I noticed Time.is reports synchronization accuracy as ±0.037s on their homepage. Since atomic clocks operate at much higher precision, would this still be considered “atomic accurate” in practice?
Curious to hear thoughts from others who’ve tested public time services!
Even if it is really connected to a ns accurate atomic clock (I suspect this), wider network delay will degrade it’s precision to ms level. So just hype.
That makes sense, network latency by itself would introduce ms-level variation even if the source is precise.
So practically, there’s no way Time.is can claim “atomic accuracy” beyond syncing to an atomic source?
I was testing another system that accounts for network delays differently and it consistently achieves sub 10ms accuracy.
Have you seen any public time services that actually optimize for real world precision rather that just marketing atomic sources?
Part of the problem is the protocol. HTTP(S) was never meant for low latency communication, and trying to measure the latency, it’s just all over the place.

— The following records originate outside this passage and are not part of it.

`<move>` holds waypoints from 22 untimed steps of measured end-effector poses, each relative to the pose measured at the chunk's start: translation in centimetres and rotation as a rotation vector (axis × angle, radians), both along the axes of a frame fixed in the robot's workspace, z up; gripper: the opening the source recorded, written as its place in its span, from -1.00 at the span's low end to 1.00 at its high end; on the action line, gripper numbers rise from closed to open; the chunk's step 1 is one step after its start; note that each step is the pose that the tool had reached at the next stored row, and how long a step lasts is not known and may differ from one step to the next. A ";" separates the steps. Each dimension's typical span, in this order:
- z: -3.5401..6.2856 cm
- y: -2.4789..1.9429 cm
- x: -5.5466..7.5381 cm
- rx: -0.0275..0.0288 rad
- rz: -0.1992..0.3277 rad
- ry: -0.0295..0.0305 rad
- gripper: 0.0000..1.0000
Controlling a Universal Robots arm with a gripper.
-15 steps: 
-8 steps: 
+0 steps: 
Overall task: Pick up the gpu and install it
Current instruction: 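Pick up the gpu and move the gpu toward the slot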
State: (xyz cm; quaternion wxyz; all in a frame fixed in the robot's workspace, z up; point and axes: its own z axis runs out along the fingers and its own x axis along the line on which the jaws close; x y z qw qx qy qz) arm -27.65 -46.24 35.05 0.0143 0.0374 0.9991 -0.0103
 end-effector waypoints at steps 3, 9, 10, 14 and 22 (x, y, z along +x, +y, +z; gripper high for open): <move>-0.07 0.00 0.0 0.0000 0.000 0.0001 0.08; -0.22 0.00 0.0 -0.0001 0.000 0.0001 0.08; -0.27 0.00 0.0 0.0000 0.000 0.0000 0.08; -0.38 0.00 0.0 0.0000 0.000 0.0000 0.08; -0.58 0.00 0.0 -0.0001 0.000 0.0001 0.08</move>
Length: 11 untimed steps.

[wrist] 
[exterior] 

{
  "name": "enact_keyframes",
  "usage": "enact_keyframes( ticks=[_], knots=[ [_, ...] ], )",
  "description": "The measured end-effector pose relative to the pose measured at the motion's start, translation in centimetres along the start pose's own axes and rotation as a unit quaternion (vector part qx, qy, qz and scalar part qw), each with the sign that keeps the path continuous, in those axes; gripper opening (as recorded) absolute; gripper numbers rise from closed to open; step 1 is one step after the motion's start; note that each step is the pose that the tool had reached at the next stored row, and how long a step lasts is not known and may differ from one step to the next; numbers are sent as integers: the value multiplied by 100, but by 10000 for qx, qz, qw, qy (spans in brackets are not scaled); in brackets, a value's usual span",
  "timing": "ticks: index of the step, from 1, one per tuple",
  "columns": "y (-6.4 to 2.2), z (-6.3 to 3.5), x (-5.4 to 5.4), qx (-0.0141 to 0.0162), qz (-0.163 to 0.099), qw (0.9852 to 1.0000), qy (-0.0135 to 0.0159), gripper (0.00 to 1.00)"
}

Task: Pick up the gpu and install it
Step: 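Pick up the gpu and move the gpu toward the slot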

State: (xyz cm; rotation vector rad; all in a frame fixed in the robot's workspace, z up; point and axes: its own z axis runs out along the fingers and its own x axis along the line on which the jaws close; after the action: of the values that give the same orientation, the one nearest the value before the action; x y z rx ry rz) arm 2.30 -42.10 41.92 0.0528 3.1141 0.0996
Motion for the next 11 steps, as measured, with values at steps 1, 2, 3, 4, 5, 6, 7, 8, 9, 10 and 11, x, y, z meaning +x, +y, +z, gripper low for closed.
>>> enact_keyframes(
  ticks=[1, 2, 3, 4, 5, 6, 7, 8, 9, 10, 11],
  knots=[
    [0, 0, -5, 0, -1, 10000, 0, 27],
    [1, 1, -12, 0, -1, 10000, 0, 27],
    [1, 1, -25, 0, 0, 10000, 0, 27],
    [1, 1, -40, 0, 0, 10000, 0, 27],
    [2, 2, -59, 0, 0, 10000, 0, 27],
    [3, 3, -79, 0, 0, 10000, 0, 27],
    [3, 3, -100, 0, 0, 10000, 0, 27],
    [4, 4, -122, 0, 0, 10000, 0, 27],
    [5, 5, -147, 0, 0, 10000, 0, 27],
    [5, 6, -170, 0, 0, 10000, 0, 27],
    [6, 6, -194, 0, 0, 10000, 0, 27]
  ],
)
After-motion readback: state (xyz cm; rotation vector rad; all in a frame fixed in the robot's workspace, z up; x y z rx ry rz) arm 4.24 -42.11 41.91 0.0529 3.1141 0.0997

I did play a little around with it:
https://stuff.badeand.net/time/
This server is in the pool. Chrony reports +/- 644us accuracy. Obviously, looking at this webpage, you’re seeing nowhere near this level of accuracy.
That makes a lot of sense. From what I’ve seen, even with a precise source like Chrony - 644µs, the moment you serve it over HTTPS, the accuracy drops dramatically.
I was testing a different method, one that optimizes for sub-10ms real-world accuracy despite the protocol limitations.
Have you experimented with any ways to compensate for the network delay issue? Or do you think HTTP(S)-based time services will always be limited by this?
After getting the timestamp from the server, it adds half the round trip time. Don’t know of any other ways of doing it. The way it gets the timestamp from the server is also by requesting /server-time, which serves a binary integer, and has a minimal amount of headers to reduce the transfer time.
PHK wrote some notes on time over HTTPS. I believe his focus was getting enough time sync for security.
There are quite a few network paths with significant asymmetry. 1/2 RTT is a firm limit
Oh, there’s a standard like that? Went ahead and implemented it on my server:
curl -I https://stuff.badeand.net/.well-known/time
HTTP/2 204
server: nginx
date: Thu, 13 Feb 2025 17:17:17 GMT
x-httpstime: 1739467037.480
access-control-allow-origin: *
access-control-allow-methods: GET, HEAD
Since the specs clearly states you need permission to use a server for the purpose of time synchronisation using this standard, I hereby grant permission to use my web server (specifically on the stuff.badeand.net subdomain) for this purpose to the members of this forum.
Reminds me of https://uhr.ptb.de/ (or our Dutch version https://klok.sidnlabs.nl:8123/).
I don’t remember if it takes network delays into account though.